Chroniques

par laurent bergnach

Bruno Maderna
Concerto pour violon – Concerto pour piano

1 CD NEOS Music (2013)
10937
Tamayo joue Maderna : Concerto pour violon et Concerto pour piano

Les enfants prodiges continuent de naître au XXe siècle ! Preuve en est Bruno Maderna (1920-1973) qui commence le violon à quatre ans, avec son grand-père, avant de diriger plusieurs formations du Nord de l’Italie, entre douze et quinze ans. Passé la vingtaine, le plus souvent à Venise où il enseignerait un jour lui-même, il perfectionne ce talent avec Antonio Guarnieri (1880-1952), créateur du Belfagor d’Ottorino Respighi [lire notre critique du CD], et surtout Hermann Scherchen (1891-1966), lié aux premières auditions d’œuvres signées Webern, Hindemith, Hába, Hartmann, Dallapiccola ou encore Xenakis. À Maderna, pas moins que son professeur de composition Gian Francesco Malipiero (1882-1973), le Berlinois donne les clés du dodécaphonisme et de la Seconde École de Vienne. Notons que dans un de ses nombreux écrits évoquant l’un ou l’autre, Luigi Nono (1924-1990) rend hommage à leur pédagogie stimulante :

« lorsque je travaillais avec Maderna, il nous donnait à étudier Machaut, Purcell, Schubert, Bellini et Dallapiccola, afin de voir comment les diverses formes de chants se construisaient dans leur diversité culturelle. Scherchen m’a également beaucoup appris en me faisant découvrir les différentes époques du chant, depuis le chant synagogal jusqu’au Sprechgesang,avec toutes les manières d’employer l’appareil phonatoire. Il n’hésitait pas aussi à remonter aux textes espagnols datant du Xe siècle » (Bellini : un Sicilien au carrefour des cultures méditerranéennes, 1987 in Écrits, Éditions Contrechamps, 2007) [lire notre critique de l’ouvrage].

Depuis fin 2009, NEOS s’attache à présenter l’intégrale des œuvres pour orchestre du créateur de Satyricon [lire notre critique du CD et notre chronique du 26 février 2004]. Joué comme les quatre précédents par Arturo Tamayo à la tête du hr-Sinfonieorchester (Hessischer Rundfunk Sinfonieorchester, fondé en 1929), ce cinquième volume regroupe deux concerti conçus à dix ans de distance, rendus par une prise de son exemplaire.
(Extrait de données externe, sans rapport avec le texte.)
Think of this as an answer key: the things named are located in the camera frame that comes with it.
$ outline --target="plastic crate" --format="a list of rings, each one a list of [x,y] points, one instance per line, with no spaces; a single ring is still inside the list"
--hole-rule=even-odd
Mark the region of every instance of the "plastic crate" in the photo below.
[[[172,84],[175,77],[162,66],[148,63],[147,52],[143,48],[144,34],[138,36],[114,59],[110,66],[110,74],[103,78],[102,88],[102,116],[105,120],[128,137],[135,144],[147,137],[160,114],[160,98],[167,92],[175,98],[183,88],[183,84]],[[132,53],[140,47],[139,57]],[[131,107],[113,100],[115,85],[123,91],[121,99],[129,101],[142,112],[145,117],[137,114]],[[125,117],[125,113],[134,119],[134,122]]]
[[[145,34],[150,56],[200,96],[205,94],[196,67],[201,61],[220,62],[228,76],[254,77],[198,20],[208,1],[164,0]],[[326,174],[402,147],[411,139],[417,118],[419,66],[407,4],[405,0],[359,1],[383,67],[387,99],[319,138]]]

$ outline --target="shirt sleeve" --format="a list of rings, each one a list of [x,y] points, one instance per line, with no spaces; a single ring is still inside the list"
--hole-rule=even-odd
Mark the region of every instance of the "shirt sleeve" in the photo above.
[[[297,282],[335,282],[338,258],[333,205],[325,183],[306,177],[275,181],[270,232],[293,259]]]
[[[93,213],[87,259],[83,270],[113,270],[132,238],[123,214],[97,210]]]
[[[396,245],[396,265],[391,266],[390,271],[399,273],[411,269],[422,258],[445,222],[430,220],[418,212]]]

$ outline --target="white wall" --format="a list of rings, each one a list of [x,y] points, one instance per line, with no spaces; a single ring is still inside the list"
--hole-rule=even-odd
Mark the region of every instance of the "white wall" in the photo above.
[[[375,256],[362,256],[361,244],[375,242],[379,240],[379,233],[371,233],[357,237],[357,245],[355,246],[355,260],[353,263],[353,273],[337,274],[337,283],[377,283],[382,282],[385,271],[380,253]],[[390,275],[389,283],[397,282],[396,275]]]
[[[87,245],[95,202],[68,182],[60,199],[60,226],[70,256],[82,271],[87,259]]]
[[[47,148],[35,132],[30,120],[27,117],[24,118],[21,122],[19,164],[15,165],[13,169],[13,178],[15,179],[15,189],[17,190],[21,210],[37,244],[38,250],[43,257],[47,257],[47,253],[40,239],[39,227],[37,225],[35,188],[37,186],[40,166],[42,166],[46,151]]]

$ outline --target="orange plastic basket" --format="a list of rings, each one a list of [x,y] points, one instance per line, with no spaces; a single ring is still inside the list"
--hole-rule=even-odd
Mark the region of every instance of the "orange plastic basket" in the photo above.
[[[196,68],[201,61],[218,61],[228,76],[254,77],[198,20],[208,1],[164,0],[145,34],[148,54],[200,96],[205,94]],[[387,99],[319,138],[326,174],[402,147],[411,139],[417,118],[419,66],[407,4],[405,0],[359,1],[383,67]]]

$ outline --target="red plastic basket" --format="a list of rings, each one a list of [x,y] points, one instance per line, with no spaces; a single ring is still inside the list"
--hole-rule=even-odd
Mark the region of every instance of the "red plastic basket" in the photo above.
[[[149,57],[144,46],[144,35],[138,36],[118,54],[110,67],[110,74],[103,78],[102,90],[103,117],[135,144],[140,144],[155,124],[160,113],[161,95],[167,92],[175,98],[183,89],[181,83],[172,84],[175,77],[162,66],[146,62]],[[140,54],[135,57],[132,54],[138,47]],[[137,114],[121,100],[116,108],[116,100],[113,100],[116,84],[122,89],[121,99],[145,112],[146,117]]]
Amorcé en 1958, le Concerto pour piano et orchestre est créé le 2 septembre 1959 sous les doigts de David Tudor, dans le cadre des Internationale Ferienkurse für Neue Musik de Darmstadt (Cours d’été de musique nouvelle). L’orchestre évoqué plus haut est déjà présent, conduit par Maderna lui-même. Depuis sa première tentative pour le genre – on pense aux deux versions du Concerto pour piano de 1942, écrites sous l’influence de Bartók –, le musicien a renoncé à tout lyrisme ; il exploite désormais la nature percussive de l’instrument soliste, à la manière de Cage (cluster, pizzicato, glissando, etc.). La première moitié de l’œuvre permet au clavier de se fondre avec les percussions, avant que ne dominent les cordes et les vents, dans la seconde. C’est le pianiste Markus Bellheim qui tient ici le rôle de « chahuteur », dans l’héritage de Webern.

Dix ans plus tard, le Concerto pour violon et orchestre voit le jour à Venise, le 12 septembre 1969. Il témoigne du récent travail sur bande magnétique de Maderna, évident par le recours au matériau préexistant – citation partielle d’Amanda, Stele per Diotima (1966), Entropia III (1969) ou même complète de Widmung (pièce de 1967, alors encore inconnue et qui serait créée telle quelle à titre posthume) –, mais aussi par l’usage de techniques aléatoires – « comme une constellation de fragments musicaux autosuffisants et indépendants : c’est au chef de "clore la forme", de déterminer un ordre d’exécution […] » (dixit la notice du CD). Le violon de Thomas Zehetmair voit son flux rhapsodique perturbé sans cesse par l’orchestre, comme une autre façon, pour l’auteur d’Hyperion (1964) [lire notre chronique du 22 février 2007], d’illustrer la lutte de l’artiste avec une société aliénante.